Great, I also saw an improvement in the performances and the Clima app is now more responsive and fluid.

It would be great if we could also solve those errors. I was quickly looking into them by clicking on the issue and they may be caused by the cashing that is implemented with the decorator. I can turn that feature off and see if the issue persists. This may worsen a bit the performance of the application but may solve this problem.

danielh7-cs9 commented 1 year ago

re; > . I can turn that feature off and see if the issue persists. This may worsen a bit the performance of the application but may solve this problem.

Happy to try those proposed changes on my non-prod clima instance to ensure there is no major performance issues? Just let me know what needs to be changed from a code perspective.

One other thing, I did speak to a few work colleagues who manage our Openshift container environment, specifically around "concurrency" and there are many levels to it e.g. multi-thread, multi-processing etc but in summary, it more-or-less is just parallel.

I know I've harping on about concurrency but I do believe it has some affect to the Clima application performance (based on my testing)? Would you be open to increasing this to 40 or 80 as per what was originally configured with for testing purposes? Happy to support whatever is required :)

FedericoTartarini commented 1 year ago

Sure I will do it now. I have increased the concurrency to 80.

In terms of removing the cache, I belive it should be as simple as commenting out all the code wrappers like this one @cache.memoize(timeout=TIMEOUT)

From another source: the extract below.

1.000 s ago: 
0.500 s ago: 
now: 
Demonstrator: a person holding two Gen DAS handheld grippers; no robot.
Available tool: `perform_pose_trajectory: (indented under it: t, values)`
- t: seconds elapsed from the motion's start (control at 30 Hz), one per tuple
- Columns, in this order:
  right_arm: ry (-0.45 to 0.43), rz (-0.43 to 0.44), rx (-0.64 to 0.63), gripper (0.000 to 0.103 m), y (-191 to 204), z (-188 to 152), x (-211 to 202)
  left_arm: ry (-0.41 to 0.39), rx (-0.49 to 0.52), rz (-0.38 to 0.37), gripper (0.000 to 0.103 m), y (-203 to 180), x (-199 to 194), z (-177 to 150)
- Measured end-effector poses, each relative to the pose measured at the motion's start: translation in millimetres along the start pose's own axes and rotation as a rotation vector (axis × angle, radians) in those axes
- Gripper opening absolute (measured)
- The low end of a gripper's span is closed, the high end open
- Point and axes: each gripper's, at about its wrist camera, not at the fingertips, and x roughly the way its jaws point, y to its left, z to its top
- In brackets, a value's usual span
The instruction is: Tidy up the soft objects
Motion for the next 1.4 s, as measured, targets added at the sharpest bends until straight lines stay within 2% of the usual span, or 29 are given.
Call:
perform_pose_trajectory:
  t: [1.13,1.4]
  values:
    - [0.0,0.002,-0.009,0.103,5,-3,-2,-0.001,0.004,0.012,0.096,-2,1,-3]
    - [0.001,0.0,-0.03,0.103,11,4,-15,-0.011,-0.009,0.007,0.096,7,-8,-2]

We can also disable the cache by removing the following code in app.py

cache = Cache(
    app.server,
    config={
        "CACHE_TYPE": "flask_caching.backends.SimpleCache",
        "CACHE_DIR": "cache-directory",
    },
)

danielh7-cs9 commented 1 year ago

I was debugging another issue but did observe something causing the "KeyError:None" error which seems to be manifested when the "clear value" x on graphs is selected or if there are two selection criterion and one is cleared i.e. below

danielh7-cs9 commented 1 year ago

I removed all the caching code, code wrappers and redeployed to my clima instance. Unfortunately the logs are still persistent

FedericoTartarini commented 1 year ago

Yes, then unfortunately the issue is with the underlying code and not related to the caching. Please let me know if you find out the source of the error.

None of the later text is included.